Requirement:
Print the listing below word for word, but drop any pictures it contains.

BEGIN Dataset content

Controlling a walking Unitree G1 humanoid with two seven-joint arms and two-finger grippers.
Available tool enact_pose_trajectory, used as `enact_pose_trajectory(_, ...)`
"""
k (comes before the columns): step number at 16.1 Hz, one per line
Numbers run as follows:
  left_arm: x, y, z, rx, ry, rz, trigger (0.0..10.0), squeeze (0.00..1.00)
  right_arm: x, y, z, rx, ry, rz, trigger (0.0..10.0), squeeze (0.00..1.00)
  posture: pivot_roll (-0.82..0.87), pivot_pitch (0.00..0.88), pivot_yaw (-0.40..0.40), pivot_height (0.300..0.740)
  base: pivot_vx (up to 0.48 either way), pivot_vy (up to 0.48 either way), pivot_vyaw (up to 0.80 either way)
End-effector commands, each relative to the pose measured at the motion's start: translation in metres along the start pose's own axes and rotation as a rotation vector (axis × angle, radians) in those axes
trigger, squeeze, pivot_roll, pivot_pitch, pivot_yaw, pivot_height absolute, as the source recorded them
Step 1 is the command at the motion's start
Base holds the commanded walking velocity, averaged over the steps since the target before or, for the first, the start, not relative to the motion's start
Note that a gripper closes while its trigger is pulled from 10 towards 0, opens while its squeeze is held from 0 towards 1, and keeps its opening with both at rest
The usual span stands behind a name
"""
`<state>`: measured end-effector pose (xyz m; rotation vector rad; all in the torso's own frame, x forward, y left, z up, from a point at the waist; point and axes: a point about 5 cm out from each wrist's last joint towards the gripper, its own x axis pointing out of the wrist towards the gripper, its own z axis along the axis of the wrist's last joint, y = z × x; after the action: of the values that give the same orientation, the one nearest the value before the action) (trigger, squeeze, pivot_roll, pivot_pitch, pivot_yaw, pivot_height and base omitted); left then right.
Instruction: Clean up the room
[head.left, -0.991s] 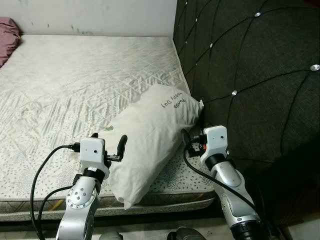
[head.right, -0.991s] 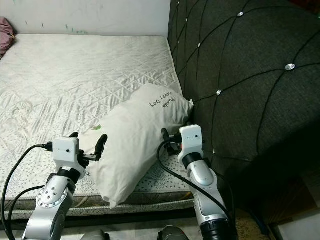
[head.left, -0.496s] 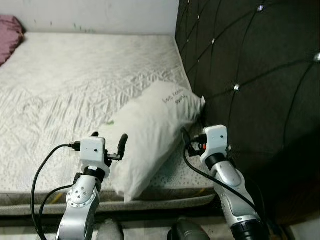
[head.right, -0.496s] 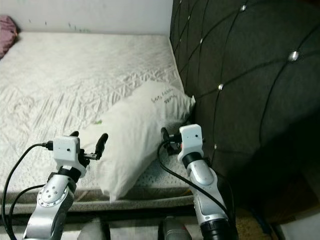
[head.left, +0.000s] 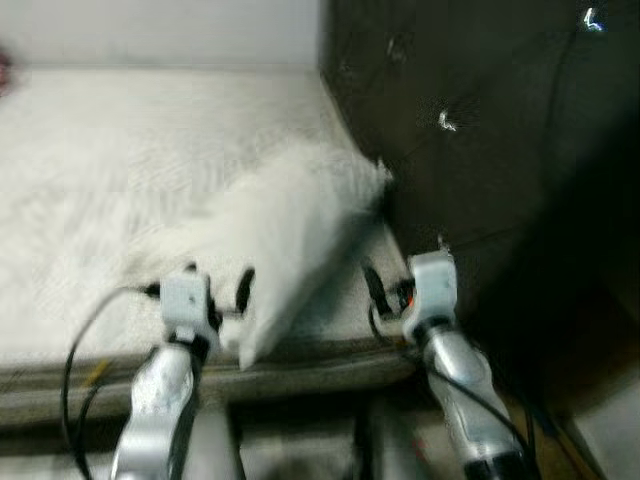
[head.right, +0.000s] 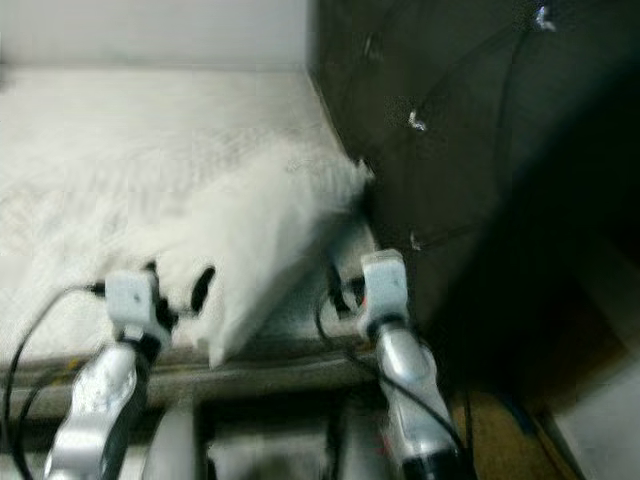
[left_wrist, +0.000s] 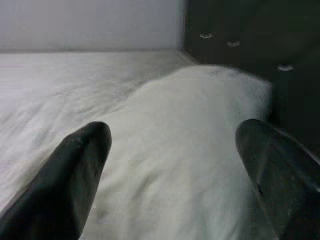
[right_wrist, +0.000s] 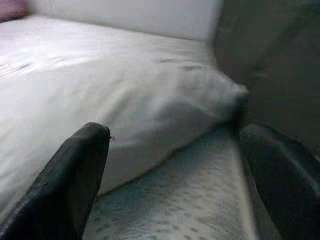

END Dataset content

Exercise answer:
Controlling a walking Unitree G1 humanoid with two seven-joint arms and two-finger grippers.
Available tool enact_pose_trajectory, used as `enact_pose_trajectory(_, ...)`
"""
k (comes before the columns): step number at 16.1 Hz, one per line
Numbers run as follows:
  left_arm: x, y, z, rx, ry, rz, trigger (0.0..10.0), squeeze (0.00..1.00)
  right_arm: x, y, z, rx, ry, rz, trigger (0.0..10.0), squeeze (0.00..1.00)
  posture: pivot_roll (-0.82..0.87), pivot_pitch (0.00..0.88), pivot_yaw (-0.40..0.40), pivot_height (0.300..0.740)
  base: pivot_vx (up to 0.48 either way), pivot_vy (up to 0.48 either way), pivot_vyaw (up to 0.80 either way)
End-effector commands, each relative to the pose measured at the motion's start: translation in metres along the start pose's own axes and rotation as a rotation vector (axis × angle, radians) in those axes
trigger, squeeze, pivot_roll, pivot_pitch, pivot_yaw, pivot_height absolute, as the source recorded them
Step 1 is the command at the motion's start
Base holds the commanded walking velocity, averaged over the steps since the target before or, for the first, the start, not relative to the motion's start
Note that a gripper closes while its trigger is pulled from 10 towards 0, opens while its squeeze is held from 0 towards 1, and keeps its opening with both at rest
The usual span stands behind a name
"""
`<state>`: measured end-effector pose (xyz m; rotation vector rad; all in the torso's own frame, x forward, y left, z up, from a point at the waist; point and axes: a point about 5 cm out from each wrist's last joint towards the gripper, its own x axis pointing out of the wrist towards the gripper, its own z axis along the axis of the wrist's last joint, y = z × x; after the action: of the values that give the same orientation, the one nearest the value before the action) (trigger, squeeze, pivot_roll, pivot_pitch, pivot_yaw, pivot_height and base omitted); left then right.
Instruction: Clean up the room
[head.left, -0.991s] 
[head.right, -0.991s] 
[head.left, -0.496s] 
[head.right, -0.496s] 
[head.left, +0.000s] 
[head.right, +0.000s] 
[left_wrist, +0.000s] 
[right_wrist, +0.000s] 

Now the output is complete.